* **Work task**
All lines in the material below that hold "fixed" should be found and copied.

-=-=-=-=-

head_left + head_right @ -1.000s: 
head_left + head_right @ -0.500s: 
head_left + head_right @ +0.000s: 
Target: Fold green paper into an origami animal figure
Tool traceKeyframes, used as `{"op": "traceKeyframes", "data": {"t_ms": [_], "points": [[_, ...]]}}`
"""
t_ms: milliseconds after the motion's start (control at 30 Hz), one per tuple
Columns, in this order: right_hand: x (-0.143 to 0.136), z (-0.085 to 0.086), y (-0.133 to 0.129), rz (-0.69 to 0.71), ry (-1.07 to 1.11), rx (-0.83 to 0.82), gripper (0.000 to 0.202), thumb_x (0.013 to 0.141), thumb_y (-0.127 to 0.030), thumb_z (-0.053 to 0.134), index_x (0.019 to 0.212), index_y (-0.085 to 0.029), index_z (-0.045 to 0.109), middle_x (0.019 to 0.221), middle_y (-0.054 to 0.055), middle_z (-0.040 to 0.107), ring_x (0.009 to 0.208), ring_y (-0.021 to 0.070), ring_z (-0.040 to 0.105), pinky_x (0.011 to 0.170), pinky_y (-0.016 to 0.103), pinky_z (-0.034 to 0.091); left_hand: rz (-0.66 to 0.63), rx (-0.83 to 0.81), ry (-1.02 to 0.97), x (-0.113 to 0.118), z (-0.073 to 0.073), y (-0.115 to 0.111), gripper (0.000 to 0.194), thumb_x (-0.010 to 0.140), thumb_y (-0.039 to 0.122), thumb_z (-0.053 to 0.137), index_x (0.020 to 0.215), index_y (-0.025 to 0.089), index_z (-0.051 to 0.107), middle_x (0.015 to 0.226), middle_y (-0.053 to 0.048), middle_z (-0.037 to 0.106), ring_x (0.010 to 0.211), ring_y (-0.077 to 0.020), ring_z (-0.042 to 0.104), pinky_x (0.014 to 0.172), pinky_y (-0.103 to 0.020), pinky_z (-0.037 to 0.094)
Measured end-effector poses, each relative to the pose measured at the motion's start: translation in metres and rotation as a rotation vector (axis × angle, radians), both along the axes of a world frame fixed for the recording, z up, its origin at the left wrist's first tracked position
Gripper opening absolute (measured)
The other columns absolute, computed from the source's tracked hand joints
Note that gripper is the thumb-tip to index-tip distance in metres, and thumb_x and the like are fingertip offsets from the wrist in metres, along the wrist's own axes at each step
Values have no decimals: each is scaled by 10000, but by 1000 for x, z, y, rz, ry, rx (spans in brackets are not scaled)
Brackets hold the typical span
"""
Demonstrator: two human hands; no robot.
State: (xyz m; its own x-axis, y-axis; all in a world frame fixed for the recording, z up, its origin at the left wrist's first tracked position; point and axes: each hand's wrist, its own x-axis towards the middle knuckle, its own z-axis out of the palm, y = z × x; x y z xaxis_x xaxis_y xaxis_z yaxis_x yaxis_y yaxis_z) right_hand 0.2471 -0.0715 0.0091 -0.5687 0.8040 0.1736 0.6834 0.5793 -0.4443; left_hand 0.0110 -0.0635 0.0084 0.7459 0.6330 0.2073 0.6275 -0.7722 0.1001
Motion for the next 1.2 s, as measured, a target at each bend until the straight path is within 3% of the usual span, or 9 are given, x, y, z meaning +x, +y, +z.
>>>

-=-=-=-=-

* **Answer area**
Measured end-effector poses, each relative to the pose measured at the motion's start: translation in metres and rotation as a rotation vector (axis × angle, radians), both along the axes of a world frame fixed for the recording, z up, its origin at the left wrist's first tracked position
State: (xyz m; its own x-axis, y-axis; all in a world frame fixed for the recording, z up, its origin at the left wrist's first tracked position; point and axes: each hand's wrist, its own x-axis towards the middle knuckle, its own z-axis out of the palm, y = z × x; x y z xaxis_x xaxis_y xaxis_z yaxis_x yaxis_y yaxis_z) right_hand 0.2471 -0.0715 0.0091 -0.5687 0.8040 0.1736 0.6834 0.5793 -0.4443; left_hand 0.0110 -0.0635 0.0084 0.7459 0.6330 0.2073 0.6275 -0.7722 0.1001

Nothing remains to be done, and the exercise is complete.